Die russische Iljushin zum Beispiel wäre dafür zu klein. In Frage käme eine Antonov 124, die aber wegen des Kriegs in der Ukraine einer „extremen Markverknappung“ unterliegt, wie Andreas Wald sagt. Der Betreiber, ein ukrainischer Carrier, muss mit den begrenzten Ressourcen aufgrund der Zerstörung weiter Teile seiner Flotte jetzt mit wenigen Flugzeugen den gesamten Betrieb aufrechterhalten. Das macht einen Flug etwa nach Brasilien praktisch unbezahlbar: “1,5 bis 2 Millionen Dollar”, schätzt der Experte von Chapman Freeborn.

Deutlich günstiger käme ein Transport mit einer Boeing 747 mit „Nose Door“, die teils sogar im Linienverkehr eingesetzt wird. Sie könnte den Mast laden. Die Kosten lägen aber immer noch im sechsstelligen Euro-Bereich, nach YACHT-Informationen mindestens 300.000 bis 400.000 Euro. Und es fliegen nur wenige Maschinen regelmäßig Südamerika an.

Wohin für Mast und Boot?

Womit sich eine weitere Frage stellt, nämlich die nach der besten Destination. Sie hängt von der Manövrierbarkeit des Imocas ab, die derzeit noch nicht geklärt ist, aber auch vom engen Zeitplan.

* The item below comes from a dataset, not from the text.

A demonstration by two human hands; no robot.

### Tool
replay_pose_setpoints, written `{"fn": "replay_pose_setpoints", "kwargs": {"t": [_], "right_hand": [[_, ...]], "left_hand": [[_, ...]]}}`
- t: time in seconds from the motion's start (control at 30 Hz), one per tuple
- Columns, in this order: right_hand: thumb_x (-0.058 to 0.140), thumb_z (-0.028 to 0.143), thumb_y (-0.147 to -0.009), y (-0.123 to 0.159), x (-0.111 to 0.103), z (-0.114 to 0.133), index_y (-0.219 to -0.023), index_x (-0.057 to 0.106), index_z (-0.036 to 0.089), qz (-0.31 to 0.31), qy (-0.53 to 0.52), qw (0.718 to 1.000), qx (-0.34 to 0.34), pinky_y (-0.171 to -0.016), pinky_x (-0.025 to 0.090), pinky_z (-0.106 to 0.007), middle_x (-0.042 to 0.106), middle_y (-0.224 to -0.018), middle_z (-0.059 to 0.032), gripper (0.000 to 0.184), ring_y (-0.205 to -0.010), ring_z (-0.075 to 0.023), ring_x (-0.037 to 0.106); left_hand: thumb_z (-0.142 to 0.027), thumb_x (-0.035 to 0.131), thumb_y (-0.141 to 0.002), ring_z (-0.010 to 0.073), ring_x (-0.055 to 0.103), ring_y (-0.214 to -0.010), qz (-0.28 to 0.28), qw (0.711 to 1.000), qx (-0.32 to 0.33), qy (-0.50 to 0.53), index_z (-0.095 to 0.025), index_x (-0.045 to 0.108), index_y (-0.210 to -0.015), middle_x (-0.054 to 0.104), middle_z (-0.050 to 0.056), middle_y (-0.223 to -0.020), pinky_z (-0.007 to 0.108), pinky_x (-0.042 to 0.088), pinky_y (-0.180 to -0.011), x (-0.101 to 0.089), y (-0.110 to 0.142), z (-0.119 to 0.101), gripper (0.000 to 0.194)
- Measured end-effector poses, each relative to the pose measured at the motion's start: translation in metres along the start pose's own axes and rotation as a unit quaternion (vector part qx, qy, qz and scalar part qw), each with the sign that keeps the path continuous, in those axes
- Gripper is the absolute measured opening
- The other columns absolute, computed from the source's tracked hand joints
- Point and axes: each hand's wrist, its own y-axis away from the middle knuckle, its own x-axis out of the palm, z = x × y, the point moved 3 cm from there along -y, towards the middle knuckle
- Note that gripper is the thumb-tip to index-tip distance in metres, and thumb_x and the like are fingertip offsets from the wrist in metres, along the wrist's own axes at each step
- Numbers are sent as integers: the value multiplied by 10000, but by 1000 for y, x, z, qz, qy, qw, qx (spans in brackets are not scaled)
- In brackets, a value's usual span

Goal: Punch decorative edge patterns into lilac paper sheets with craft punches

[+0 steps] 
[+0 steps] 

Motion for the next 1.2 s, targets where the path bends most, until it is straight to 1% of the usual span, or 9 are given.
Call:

Denkbar wäre, den Mast und das Boot nach Port of Santos südöstlich von São Paulo zu dirigieren oder nach Recife. Dann müsste das Team dort riggen, um anschließend auf eigenem Kiel dem Feld hinterher nach Newport zu laufen, außerhalb der Wertung. Aber auch eine Destination wie Miami wäre mach- und denkbar.

Nach jüngsten Informationen der YACHT aus Frankreich wird der Ersatzmast wohl noch heute, spätestens morgen verschifft. Wohin, ist noch nicht bestätigt.

Wie auch immer die Entscheidung am Ende ausfällt: Es wird ein Rennen mit der Zeit.